Alors que le gouvernement sénégalais prépare une réforme constitutionnelle ambitieuse, promise par le président Bassirou Diomaye Faye lors de sa campagne de 2024, les observateurs s’interrogent : cette révision de la loi fondamentale ne viserait-elle pas avant tout à consolider le pouvoir d’Ousmane Sonko, Premier ministre et figure clé de Pastef-Les Patriotes ? Adoptée en urgence par l’Assemblée nationale en avril 2026, la réforme introduit des changements majeurs qui, selon les critiques, avantageraient personnellement l’ancien opposant anti-système.

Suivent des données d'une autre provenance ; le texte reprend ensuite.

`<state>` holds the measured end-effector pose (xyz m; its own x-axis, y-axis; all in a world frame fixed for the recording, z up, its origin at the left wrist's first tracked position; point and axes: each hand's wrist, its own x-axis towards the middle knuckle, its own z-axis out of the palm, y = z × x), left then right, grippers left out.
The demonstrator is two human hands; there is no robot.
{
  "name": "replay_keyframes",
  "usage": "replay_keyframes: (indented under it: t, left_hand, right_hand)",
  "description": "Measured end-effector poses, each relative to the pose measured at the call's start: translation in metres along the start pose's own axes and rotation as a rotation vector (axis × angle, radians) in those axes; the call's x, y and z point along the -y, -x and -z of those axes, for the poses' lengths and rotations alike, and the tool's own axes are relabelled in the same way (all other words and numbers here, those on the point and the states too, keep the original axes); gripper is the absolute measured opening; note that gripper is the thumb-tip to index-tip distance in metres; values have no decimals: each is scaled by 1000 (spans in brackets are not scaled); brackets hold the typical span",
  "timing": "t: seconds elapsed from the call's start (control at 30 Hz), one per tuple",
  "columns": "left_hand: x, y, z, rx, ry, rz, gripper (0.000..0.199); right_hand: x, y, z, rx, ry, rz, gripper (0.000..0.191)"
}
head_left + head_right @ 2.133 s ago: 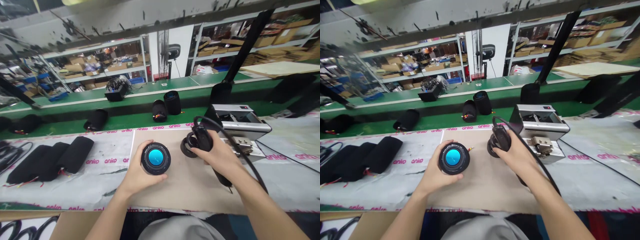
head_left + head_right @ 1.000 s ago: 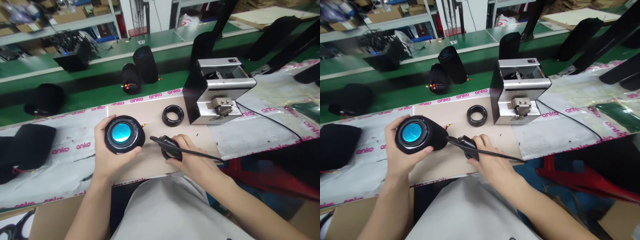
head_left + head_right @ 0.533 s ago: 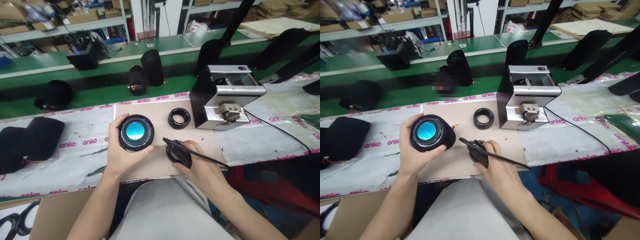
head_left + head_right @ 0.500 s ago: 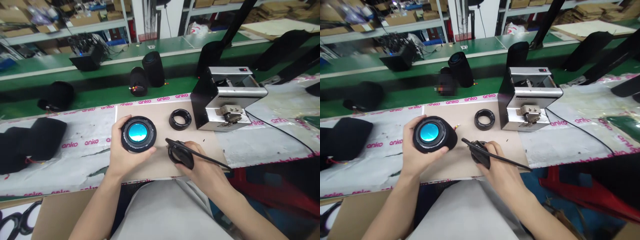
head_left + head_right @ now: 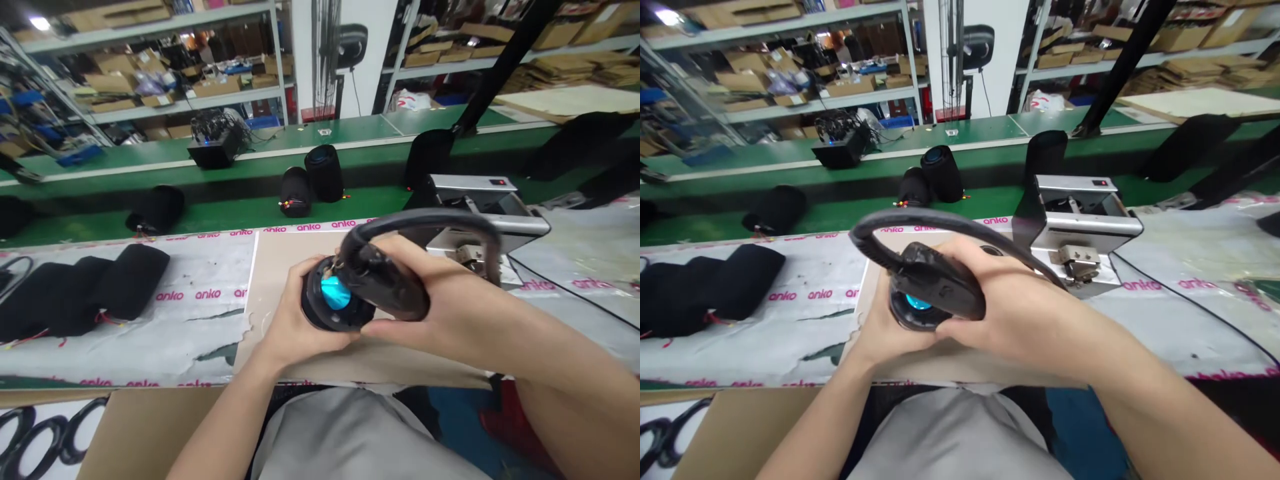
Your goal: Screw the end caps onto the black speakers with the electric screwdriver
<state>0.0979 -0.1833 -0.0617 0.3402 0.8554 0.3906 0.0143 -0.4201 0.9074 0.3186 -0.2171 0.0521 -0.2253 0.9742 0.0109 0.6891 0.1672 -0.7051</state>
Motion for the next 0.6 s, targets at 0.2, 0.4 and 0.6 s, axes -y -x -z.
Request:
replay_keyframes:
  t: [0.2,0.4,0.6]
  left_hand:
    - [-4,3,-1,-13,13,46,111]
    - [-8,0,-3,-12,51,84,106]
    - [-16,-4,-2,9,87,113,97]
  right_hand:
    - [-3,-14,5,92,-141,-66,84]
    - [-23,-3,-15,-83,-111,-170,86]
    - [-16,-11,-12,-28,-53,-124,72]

Une réduction des mandats sur mesure pour Sonko
Au cœur de la réforme figure la limitation à un seul mandat renouvelable une fois pour le président de la République, contre deux actuellement. Cette mesure, saluée par les pro-Faye comme un remède contre la « longévité au pouvoir », tombe à pic pour Sonko. À 52 ans, ce dernier pourrait briguer la présidence en 2031 ou 2034, une fois le mandat unique de Faye achevé, prévu pour 2029 si réélu. « C’est une réforme sur mesure pour Sonko, qui évite ainsi les contraintes d’un cumul des mandats et se positionne comme dauphin naturel », analyse Ibrahima Sarr, politologue à l’Université Cheikh Anta Diop de Dakar.
Sonko, nommé Premier ministre en mai 2025 suite à la victoire de Pastef, bénéficie déjà d’un rôle renforcé par la réforme. Celle-ci élargit les prérogatives du chef du gouvernement, notamment en matière de nomination des ministres et de gestion des crises, tout en affaiblissant le rôle du président dans les affaires courantes.
Un calcul stratégique ?
Sonko, inéligible à la présidentielle de 2024 en raison de sa condamnation judiciaire (depuis annulée par la Cour suprême), voit là une rampe de lancement idéale vers le palais présidentiel.
Le Sénat réactivé : un bouclier pour Pastef ?
Autre innovation contestée : la réactivation du Sénat, supprimé en 2012 par Macky Sall pour des raisons budgétaires. Composé de 150 membres (dont 100 élus indirectement et 50 nommés), cette chambre haute donnerait à Pastef une majorité confortable, au vu de sa domination à l’Assemblée (164 sièges sur 165). Sonko, en tant que leader de Pastef, pourrait y placer des alliés fidèles, renforçant son influence sur la législation et protégeant le gouvernement des oppositions résiduelles comme Yewwi Askan Wi ou les libéraux de Rewmi.
Réactions : un « coup d’État constitutionnel » ?
Les opposants, menés par Mansour Faye (ex-PDS) et Karim Wade, dénoncent un « coup d’État constitutionnel ». « Cette réforme enterre l’alternance et installe un régime Sonko-Faye pour 15 ans », tonne Wade lors d’un meeting à Thiès le 10 mai. Des manifestations sporadiques à Dakar et Saint-Louis ont été dispersées, faisant craindre une crispation sécuritaire.
Perspectives : popularité et risques
Rappelons que la réforme s’inscrit dans le sillage de la victoire écrasante de Pastef en 2024, portée par le duo Faye-Sonko contre l' »APRand » de Macky Sall. Soutenue par 72% des Sénégalais selon un sondage IRS de mars 2026, elle répond à des promesses anti-corruption et de souveraineté.
Pourtant, des juristes comme Fatou Kiné Camara soulignent des risques : « Le Parlement, monopolisé par Pastef, a voté la réforme sans débat approfondi, contournant un référendum initialement promis. »
Si elle est promulguée d’ici fin mai, la réforme pourrait être contestée devant le Conseil constitutionnel. Pour Sonko, elle représente un atout majeur dans un paysage politique où sa popularité frôle les 65%, dopée par ses discours incendiaires contre la France et les élites. Reste à savoir si ce « verrouillage » constitutionnel unira ou divisera le Sénégal, miné par le chômage des jeunes et l’inflation galopante.